=== Begin Enclosure ===
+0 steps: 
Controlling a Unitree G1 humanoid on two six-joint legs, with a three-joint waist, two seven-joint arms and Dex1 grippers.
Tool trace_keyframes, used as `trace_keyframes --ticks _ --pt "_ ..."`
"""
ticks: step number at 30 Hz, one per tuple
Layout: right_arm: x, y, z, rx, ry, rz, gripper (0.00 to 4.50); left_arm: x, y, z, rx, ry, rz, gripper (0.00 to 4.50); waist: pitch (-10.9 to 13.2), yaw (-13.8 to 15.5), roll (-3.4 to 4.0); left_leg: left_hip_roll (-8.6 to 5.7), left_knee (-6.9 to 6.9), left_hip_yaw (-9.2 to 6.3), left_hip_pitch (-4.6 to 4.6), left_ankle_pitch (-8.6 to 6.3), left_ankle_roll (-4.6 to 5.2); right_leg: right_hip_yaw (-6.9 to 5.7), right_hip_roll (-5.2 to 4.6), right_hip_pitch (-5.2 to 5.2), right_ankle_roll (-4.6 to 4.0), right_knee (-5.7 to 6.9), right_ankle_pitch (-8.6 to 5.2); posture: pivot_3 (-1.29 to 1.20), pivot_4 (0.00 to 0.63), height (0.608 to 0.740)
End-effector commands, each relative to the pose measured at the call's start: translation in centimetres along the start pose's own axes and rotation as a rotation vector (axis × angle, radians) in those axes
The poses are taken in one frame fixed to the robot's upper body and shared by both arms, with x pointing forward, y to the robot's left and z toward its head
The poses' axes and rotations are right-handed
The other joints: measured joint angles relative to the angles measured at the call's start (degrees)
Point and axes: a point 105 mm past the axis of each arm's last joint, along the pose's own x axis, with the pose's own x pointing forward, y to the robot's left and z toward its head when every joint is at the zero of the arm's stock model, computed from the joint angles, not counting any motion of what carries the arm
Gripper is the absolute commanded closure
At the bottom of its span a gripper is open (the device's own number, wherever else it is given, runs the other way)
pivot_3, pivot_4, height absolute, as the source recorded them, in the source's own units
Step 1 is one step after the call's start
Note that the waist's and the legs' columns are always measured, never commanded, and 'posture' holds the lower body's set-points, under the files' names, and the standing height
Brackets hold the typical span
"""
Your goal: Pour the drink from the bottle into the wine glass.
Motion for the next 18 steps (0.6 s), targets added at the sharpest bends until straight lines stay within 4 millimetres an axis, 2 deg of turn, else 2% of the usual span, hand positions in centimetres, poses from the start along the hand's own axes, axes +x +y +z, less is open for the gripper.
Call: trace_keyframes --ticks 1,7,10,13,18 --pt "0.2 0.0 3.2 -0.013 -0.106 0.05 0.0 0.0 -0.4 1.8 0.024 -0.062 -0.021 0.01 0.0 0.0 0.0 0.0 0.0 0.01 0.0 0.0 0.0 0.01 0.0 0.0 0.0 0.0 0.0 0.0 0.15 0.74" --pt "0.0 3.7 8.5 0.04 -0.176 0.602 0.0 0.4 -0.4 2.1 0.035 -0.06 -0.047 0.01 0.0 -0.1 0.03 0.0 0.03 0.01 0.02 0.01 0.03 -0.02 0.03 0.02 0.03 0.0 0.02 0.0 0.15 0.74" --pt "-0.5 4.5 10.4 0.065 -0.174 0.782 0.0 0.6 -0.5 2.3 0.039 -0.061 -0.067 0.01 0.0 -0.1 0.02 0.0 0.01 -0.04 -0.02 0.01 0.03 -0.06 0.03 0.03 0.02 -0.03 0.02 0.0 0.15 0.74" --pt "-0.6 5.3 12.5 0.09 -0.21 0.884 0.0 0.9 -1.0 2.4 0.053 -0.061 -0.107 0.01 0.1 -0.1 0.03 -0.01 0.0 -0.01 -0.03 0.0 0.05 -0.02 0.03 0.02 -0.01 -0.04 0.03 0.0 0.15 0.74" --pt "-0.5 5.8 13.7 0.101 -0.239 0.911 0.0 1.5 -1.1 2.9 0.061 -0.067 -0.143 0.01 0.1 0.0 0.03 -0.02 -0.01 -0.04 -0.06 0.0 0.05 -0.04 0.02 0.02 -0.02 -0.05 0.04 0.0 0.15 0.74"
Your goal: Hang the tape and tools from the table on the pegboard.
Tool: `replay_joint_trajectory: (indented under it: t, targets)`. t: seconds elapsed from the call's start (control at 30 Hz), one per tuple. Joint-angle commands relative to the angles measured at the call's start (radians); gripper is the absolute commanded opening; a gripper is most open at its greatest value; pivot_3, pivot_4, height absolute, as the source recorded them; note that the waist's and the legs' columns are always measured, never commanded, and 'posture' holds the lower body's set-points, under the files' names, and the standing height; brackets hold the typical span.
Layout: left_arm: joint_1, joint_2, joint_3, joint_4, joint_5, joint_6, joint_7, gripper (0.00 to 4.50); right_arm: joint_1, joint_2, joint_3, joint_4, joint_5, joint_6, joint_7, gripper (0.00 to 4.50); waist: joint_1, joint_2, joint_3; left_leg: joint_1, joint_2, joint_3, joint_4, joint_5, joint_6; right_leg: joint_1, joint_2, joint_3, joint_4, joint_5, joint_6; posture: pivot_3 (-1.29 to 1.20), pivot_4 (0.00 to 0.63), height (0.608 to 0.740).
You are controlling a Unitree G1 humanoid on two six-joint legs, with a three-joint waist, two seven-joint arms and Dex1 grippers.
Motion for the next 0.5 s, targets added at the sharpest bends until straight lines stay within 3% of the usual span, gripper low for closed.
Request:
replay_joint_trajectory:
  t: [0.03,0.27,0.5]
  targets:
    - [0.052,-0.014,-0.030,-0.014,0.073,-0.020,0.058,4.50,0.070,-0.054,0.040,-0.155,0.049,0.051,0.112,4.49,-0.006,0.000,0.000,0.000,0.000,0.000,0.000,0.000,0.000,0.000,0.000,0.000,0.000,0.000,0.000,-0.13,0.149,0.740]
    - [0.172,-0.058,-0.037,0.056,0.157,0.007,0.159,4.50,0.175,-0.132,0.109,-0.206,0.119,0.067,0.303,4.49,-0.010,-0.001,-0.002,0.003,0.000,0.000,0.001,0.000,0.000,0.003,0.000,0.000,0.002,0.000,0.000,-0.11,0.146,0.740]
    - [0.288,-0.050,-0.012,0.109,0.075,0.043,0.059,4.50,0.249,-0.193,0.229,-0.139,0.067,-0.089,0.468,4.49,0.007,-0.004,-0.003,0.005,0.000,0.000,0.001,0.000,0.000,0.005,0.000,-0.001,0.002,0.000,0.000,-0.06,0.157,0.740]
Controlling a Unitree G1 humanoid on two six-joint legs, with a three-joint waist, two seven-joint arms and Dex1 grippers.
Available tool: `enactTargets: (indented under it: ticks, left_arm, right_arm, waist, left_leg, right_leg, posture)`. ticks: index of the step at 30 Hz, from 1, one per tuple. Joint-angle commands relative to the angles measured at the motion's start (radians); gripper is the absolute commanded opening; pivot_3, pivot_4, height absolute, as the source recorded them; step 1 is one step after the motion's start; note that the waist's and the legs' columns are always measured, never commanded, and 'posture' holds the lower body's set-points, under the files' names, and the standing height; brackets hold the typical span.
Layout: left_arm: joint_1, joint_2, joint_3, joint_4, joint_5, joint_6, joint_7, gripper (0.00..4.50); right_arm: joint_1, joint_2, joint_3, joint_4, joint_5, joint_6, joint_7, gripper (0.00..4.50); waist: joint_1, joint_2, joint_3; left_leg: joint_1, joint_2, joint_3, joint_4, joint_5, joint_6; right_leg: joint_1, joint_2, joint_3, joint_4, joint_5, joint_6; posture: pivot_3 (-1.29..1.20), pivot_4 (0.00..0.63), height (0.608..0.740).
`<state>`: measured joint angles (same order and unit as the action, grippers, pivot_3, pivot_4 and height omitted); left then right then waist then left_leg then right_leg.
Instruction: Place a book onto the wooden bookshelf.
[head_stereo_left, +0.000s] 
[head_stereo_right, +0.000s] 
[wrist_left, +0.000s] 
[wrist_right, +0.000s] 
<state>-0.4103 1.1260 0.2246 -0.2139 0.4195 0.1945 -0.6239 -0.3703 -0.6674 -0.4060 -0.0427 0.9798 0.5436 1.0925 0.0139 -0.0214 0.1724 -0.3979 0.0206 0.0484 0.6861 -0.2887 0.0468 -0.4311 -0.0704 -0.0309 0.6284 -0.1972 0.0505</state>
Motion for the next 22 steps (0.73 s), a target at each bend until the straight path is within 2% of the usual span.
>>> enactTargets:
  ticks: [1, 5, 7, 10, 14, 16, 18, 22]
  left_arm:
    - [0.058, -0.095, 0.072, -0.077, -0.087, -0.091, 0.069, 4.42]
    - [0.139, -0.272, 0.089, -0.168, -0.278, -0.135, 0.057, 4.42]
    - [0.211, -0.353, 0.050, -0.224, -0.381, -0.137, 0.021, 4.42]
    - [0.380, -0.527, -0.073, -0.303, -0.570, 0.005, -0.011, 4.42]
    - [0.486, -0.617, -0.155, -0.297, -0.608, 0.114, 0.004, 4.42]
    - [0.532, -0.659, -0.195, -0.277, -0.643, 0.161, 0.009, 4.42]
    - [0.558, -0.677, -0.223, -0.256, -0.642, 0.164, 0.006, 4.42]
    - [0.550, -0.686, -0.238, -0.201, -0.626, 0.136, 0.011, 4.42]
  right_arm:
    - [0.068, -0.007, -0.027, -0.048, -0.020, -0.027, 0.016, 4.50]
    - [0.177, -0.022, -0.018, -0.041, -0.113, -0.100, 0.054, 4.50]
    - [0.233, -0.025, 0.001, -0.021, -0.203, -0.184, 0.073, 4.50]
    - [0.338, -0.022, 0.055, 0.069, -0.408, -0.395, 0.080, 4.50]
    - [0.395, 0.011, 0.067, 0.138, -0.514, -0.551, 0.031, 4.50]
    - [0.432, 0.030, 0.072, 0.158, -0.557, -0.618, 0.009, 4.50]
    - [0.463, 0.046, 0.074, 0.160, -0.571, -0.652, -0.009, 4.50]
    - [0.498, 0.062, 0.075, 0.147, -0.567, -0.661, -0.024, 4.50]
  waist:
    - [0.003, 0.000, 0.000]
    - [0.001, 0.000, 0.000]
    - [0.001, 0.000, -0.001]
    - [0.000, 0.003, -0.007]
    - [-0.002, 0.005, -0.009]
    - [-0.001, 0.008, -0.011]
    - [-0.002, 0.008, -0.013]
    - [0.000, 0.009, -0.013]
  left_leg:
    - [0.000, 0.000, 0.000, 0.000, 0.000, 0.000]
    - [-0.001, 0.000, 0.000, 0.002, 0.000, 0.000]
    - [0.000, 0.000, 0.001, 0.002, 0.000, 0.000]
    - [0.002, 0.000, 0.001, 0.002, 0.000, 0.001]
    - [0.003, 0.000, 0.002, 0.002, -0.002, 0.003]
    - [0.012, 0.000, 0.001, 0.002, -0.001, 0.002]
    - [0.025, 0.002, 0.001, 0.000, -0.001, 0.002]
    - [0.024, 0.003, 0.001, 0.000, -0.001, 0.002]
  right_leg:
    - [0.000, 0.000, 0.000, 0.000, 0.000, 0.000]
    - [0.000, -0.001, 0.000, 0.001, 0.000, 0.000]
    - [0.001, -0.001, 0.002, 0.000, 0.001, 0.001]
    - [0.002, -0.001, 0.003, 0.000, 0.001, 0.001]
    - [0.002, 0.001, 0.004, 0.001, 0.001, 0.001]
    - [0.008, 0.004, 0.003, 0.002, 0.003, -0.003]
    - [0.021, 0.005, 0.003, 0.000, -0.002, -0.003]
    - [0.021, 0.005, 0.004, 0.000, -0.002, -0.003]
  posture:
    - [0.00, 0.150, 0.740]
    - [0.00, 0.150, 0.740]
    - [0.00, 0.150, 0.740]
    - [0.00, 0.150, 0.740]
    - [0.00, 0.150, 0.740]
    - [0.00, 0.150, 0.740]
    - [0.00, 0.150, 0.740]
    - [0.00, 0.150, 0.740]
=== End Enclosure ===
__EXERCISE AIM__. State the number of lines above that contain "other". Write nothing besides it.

__RESULT__. 2